For dessert, they take mouthfuls of delicious honeycomb, like bright yellow baked egg, and dripping with the honey of the native bees. Languid in the afternoon heat, they drink strongly brewed tea from large tin pannikins. So many questions Caly wants to ask float out of reach.

‘I’m going to learn you bush food and bush medicine,’ Dolly says firmly when they are in the car heading home.

‘We’ll take her to the paintings, eh, Mum?’ Frankie says. She turns, looks at Caly. ‘Thousands of years old.’

‘Better go quick, girl,’ Joyce says. ‘Before that mining mob grabs it all.’

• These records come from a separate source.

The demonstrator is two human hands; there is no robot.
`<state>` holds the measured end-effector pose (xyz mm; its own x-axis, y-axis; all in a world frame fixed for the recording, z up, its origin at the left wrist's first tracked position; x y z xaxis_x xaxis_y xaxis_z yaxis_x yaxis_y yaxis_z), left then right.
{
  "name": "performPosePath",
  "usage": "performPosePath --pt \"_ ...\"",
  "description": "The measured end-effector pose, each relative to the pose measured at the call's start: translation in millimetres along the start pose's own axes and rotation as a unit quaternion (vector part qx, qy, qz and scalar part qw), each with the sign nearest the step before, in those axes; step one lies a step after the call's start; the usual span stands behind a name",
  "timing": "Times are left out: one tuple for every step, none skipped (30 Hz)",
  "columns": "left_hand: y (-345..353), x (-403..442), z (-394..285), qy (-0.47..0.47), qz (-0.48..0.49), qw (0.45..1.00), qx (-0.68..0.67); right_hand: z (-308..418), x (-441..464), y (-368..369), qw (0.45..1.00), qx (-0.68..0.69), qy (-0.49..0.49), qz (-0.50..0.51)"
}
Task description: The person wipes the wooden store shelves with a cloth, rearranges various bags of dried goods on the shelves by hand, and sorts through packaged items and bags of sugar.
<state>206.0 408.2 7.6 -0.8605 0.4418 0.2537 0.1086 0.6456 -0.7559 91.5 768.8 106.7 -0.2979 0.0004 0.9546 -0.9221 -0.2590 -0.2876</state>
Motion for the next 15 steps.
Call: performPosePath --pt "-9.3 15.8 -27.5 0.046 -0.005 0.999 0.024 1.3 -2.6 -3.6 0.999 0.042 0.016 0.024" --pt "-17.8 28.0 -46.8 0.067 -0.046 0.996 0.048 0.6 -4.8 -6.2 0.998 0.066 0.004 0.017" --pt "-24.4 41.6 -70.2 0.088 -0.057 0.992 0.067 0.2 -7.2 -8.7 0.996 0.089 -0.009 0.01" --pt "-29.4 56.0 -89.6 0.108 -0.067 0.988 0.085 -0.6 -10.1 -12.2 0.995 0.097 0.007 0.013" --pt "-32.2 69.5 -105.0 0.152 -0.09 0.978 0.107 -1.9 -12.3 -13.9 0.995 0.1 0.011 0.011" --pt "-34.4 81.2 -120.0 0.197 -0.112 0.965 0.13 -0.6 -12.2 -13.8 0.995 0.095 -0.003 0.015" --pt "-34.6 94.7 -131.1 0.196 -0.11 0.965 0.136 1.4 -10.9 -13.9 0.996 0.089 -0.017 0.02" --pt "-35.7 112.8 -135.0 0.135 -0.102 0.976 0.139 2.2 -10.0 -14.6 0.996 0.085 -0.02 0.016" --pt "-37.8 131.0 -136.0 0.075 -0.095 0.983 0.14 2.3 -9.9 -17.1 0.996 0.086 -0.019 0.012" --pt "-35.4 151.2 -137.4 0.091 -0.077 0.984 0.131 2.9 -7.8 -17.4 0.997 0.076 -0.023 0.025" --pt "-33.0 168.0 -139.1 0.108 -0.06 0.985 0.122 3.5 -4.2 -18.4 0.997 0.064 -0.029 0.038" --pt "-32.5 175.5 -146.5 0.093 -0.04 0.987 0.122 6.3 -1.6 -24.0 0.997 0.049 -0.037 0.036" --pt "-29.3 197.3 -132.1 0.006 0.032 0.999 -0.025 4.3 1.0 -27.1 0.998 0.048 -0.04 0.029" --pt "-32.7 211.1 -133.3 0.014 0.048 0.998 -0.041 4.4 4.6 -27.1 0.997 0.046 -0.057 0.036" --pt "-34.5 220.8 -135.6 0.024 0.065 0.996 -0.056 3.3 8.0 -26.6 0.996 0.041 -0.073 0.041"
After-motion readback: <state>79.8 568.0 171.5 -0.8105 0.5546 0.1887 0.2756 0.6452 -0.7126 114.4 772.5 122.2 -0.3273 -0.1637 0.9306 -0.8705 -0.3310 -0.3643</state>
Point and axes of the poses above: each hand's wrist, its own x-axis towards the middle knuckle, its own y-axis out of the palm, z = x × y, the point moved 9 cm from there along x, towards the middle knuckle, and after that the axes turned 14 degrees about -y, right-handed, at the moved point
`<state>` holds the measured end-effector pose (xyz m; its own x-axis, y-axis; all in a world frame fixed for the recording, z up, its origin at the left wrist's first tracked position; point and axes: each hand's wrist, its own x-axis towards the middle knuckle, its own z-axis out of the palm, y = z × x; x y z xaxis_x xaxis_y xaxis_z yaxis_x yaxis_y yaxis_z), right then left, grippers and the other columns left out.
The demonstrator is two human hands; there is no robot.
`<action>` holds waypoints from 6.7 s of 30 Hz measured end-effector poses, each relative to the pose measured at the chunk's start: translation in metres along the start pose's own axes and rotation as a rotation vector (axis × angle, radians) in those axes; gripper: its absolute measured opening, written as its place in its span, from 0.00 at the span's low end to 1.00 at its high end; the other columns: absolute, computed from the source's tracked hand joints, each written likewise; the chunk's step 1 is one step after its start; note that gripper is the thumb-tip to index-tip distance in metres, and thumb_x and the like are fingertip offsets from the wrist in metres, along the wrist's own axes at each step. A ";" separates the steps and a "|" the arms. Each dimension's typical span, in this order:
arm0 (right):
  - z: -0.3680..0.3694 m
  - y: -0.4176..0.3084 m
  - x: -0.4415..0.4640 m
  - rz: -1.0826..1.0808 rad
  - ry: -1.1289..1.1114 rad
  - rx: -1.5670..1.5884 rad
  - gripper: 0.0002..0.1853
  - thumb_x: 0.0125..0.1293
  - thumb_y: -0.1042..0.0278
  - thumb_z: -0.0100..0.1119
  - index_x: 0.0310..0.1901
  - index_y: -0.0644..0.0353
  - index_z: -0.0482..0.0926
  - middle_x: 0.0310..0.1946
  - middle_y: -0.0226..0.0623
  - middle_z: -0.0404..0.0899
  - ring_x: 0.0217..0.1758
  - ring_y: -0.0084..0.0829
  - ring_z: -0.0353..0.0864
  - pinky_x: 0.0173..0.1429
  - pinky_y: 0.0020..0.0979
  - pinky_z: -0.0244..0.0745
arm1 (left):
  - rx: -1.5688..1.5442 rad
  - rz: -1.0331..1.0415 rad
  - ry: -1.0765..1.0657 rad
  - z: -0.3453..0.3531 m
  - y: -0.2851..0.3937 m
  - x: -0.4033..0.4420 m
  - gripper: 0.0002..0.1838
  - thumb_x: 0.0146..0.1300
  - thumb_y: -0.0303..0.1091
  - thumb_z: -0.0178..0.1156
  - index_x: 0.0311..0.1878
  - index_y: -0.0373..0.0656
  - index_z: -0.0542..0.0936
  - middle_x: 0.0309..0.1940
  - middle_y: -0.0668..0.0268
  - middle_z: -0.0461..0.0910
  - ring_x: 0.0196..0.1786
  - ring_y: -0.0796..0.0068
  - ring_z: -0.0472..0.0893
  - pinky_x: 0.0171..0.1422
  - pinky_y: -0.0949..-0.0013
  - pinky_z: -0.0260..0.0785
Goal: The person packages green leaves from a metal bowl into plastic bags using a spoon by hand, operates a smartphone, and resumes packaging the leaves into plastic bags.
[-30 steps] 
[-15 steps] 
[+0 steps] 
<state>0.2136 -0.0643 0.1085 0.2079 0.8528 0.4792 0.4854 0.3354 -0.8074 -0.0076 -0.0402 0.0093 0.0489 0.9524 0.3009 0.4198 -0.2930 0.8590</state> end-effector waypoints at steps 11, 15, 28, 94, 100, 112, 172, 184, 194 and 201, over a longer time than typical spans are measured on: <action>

The road home is a red ribbon unfurling before them. The Toyota skims over the corrugations through soft-hued vegetation, framed by purple hills patch-worked in spinifex, stitched with white stone. The early evening light illuminates pots of gold along the horizon, casts mysterious shadows upon the land. Privately, Caly chuckles. All that therapy has not been lost. She knows how the mind can turn everything around. Out of the corner of her eye she studies Dolly Watson, dozing in unreserved peace. As we are liberated from our fear, our presence automatically liberates others. Whatever. Her heart is open and for the first time, for as long as she can remember, she feels ready for anything.